** Description of the task **
All lines with the word "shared" are to be found and copied from the listing.
Top of Data section
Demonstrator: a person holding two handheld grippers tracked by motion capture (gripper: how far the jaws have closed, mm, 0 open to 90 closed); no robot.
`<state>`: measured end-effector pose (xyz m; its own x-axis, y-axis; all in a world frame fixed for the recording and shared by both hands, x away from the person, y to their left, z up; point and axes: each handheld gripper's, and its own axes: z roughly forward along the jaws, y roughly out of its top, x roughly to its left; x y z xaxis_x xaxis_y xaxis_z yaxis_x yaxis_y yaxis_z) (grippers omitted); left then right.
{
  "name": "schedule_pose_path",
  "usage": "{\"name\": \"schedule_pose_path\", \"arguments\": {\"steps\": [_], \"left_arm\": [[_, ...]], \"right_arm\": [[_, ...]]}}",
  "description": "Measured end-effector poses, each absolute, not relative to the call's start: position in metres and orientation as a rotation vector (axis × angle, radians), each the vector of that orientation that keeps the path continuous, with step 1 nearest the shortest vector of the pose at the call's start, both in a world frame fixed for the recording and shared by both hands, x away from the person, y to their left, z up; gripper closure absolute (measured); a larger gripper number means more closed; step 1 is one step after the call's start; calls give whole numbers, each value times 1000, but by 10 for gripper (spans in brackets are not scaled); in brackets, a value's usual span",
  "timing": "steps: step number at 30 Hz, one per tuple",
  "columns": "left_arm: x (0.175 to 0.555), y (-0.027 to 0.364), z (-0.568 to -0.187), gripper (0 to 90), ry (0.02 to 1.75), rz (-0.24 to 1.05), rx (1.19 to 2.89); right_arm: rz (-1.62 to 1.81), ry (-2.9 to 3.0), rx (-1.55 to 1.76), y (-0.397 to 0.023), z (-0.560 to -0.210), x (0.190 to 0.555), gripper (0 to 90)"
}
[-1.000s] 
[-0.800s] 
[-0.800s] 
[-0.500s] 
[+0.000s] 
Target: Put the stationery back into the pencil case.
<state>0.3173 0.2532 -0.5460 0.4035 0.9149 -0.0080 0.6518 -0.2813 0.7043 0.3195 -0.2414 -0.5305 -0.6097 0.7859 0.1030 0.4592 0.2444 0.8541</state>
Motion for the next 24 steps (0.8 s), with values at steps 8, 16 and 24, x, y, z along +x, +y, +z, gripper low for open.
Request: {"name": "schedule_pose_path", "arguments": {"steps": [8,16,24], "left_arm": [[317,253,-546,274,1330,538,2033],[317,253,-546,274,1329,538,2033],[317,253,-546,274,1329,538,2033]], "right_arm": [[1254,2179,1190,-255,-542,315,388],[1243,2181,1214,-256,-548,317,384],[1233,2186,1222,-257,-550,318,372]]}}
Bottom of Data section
** Solved problem **
`<state>`: measured end-effector pose (xyz m; its own x-axis, y-axis; all in a world frame fixed for the recording and shared by both hands, x away from the person, y to their left, z up; point and axes: each handheld gripper's, and its own axes: z roughly forward along the jaws, y roughly out of its top, x roughly to its left; x y z xaxis_x xaxis_y xaxis_z yaxis_x yaxis_y yaxis_z) (grippers omitted); left then right.
  "description": "Measured end-effector poses, each absolute, not relative to the call's start: position in metres and orientation as a rotation vector (axis × angle, radians), each the vector of that orientation that keeps the path continuous, with step 1 nearest the shortest vector of the pose at the call's start, both in a world frame fixed for the recording and shared by both hands, x away from the person, y to their left, z up; gripper closure absolute (measured); a larger gripper number means more closed; step 1 is one step after the call's start; calls give whole numbers, each value times 1000, but by 10 for gripper (spans in brackets are not scaled); in brackets, a value's usual span",

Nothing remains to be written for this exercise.